Protecting Dairy Cattle: What safeguards are working to prevent further HPAI spread?

The ag industry is still working to learn more about infections of HPAI in dairy cattle. It has been more than a week since an order went into effect, requiring testing before interstate travel, and animal health experts hope it helps protect the multi-billion dollar industry.

During an average week, 50,000 dairy cattle move across state lines here in the United States. Keith Poulsen, the director of Wisconsin’s Veterinary Diagnostic Lab says the testing requirement was the right call and can help stop the spread between states.

An outbreak of the virus in the U.S. poultry sector has been going on since early 2022, and researchers are hoping they can take what they have learned from those cases and apply it to what is happening with cattle.

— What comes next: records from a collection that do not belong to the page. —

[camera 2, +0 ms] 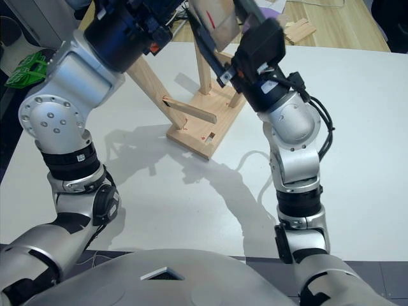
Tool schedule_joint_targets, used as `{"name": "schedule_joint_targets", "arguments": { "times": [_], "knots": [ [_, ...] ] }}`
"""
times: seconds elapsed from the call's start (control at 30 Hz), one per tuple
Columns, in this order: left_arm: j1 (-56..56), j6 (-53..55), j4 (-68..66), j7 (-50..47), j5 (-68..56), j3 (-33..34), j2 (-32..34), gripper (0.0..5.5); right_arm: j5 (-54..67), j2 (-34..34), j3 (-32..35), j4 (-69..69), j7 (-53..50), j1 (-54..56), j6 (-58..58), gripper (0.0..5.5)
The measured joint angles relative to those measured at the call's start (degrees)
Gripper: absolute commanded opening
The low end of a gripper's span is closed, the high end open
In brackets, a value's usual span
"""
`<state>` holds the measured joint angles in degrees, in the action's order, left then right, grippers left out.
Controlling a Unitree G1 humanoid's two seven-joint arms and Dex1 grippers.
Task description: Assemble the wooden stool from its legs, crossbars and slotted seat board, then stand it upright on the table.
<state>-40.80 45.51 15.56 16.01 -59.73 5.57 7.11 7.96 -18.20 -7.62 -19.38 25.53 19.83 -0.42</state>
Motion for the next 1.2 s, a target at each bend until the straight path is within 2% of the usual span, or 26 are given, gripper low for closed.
{"name": "schedule_joint_targets", "arguments": {
  "times": [0.1,0.23,0.37,0.4,0.53,0.73,0.93,1.0,1.2],
  "knots": [
    [-1.65,-0.11,-0.42,1.20,0.29,1.12,2.19,1.04,3.08,-5.63,0.26,-0.26,7.10,-1.92,4.59,3.46],
    [-4.07,-0.07,-2.29,4.96,1.81,2.31,7.29,1.04,11.82,-13.84,7.85,-0.80,15.15,-1.56,11.14,4.18],
    [-5.19,1.35,-4.15,15.80,4.29,-0.56,15.43,1.04,28.53,-21.98,17.46,3.91,23.35,8.08,24.70,4.81],
    [-4.82,1.69,-4.17,20.28,5.48,-2.79,17.69,1.04,35.73,-24.15,18.96,6.42,26.89,11.63,31.66,5.00],
    [-2.65,2.49,-3.54,29.13,8.96,-8.84,21.19,1.04,47.51,-27.87,19.73,14.28,33.26,25.22,47.34,5.40],
    [-1.23,0.09,-2.32,34.95,13.83,-12.81,21.65,1.04,54.69,-24.61,17.26,15.64,32.27,34.47,58.09,5.40],
    [1.22,-1.40,0.67,39.44,15.68,-14.62,22.03,1.04,58.19,-21.35,17.03,16.68,27.99,35.31,63.94,5.40],
    [1.96,-1.44,0.67,40.11,16.49,-15.06,22.04,1.04,60.20,-21.03,17.09,13.56,27.91,35.17,65.78,4.90],
    [3.13,-1.60,-0.06,40.49,17.79,-15.13,21.85,1.04,63.08,-20.92,17.39,10.03,26.58,34.10,68.48,3.88]
  ]
}}
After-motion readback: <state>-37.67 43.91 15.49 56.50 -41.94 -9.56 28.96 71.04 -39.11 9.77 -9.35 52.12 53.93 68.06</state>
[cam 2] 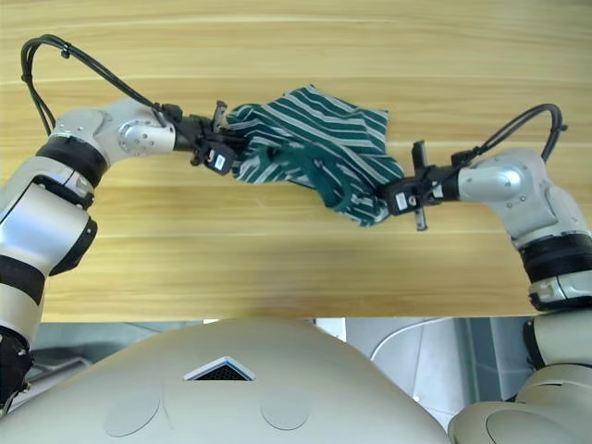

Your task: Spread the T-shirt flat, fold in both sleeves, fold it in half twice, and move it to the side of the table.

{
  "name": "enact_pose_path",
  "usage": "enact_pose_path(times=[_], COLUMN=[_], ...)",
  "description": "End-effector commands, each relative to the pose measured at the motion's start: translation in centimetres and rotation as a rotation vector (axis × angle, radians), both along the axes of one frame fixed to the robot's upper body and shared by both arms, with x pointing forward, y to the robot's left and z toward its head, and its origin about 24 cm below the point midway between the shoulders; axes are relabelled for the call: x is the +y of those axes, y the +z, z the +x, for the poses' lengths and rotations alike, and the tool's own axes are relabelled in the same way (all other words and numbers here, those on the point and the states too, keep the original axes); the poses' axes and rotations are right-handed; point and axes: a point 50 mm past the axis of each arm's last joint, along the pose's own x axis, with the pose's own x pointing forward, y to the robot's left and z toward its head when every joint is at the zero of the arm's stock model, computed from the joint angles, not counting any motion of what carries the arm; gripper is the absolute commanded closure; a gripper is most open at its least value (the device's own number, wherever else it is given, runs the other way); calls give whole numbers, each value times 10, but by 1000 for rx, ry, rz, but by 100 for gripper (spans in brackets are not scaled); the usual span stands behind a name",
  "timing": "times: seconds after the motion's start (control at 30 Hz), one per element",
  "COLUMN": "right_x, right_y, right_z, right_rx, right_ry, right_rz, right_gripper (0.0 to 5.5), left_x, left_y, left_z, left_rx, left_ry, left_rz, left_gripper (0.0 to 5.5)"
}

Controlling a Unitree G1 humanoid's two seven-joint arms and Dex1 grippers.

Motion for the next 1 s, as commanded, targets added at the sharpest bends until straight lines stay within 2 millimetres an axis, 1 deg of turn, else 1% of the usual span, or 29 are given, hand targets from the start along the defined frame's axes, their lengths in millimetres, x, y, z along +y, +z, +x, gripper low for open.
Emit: enact_pose_path(times=[0.03,0.07,0.17,0.23,0.3,0.37,0.43,0.53,0.67,0.73,0.8,0.9,1.0], right_x=[-20,-23,-39,-42,-35,-22,-8,3,6,7,6,2,-5], right_y=[1,4,16,24,32,38,41,40,37,34,28,22,19], right_z=[-18,-19,-13,-7,0,10,15,17,19,14,9,3,-4], right_rx=[74,71,29,-8,-53,-110,-140,-144,-152,-150,-136,-111,-77], right_ry=[-38,-50,-119,-145,-145,-135,-121,-110,-136,-145,-153,-172,-177], right_rz=[-59,-57,-76,-50,20,119,217,283,330,356,368,366,349], right_gripper=[547,547,547,547,547,547,547,547,547,547,547,547,547], left_x=[32,33,38,42,45,45,46,52,64,72,79,87,86], left_y=[-34,-36,-39,-41,-43,-45,-45,-43,-37,-31,-26,-25,-18], left_z=[-23,-24,-26,-27,-29,-32,-36,-44,-60,-63,-62,-67,-68], left_rx=[114,118,124,126,129,141,155,189,243,231,208,206,185], left_ry=[59,66,107,131,150,160,166,177,183,206,236,255,250], left_rz=[138,136,125,121,113,83,38,-22,-128,-157,-160,-143,-159], left_gripper=[550,550,550,550,550,550,550,550,550,550,550,550,550])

So far, nine states have reported cases of HPAI in dairy cattle. None have reported any cases since the travel restrictions went into place. However, federal officials say the virus has likely been around cattle for some time, with tests showing an infection was likely present in one case late last year. The ag sector has been cautious since the first case, and NASDA says teamwork will help keep the industry safe.

“This has been one where we have been very, making sure there’s a lot of collaboration occurring between the states and also the federal government and ensuring that we understand that this is an animal issue. This is one that our state department of ag, our state veterinarian officials, and also APHIS are working in strong collaboration to make sure that they can find a workable solution for the dairy industry and the members at large,” said RJ Karney.

Despite concern among producers, the food supply remains safe. USDA, along with the FDA, say pasteurization rends the virus ineffective in milk and properly prepared beef is still safe to eat.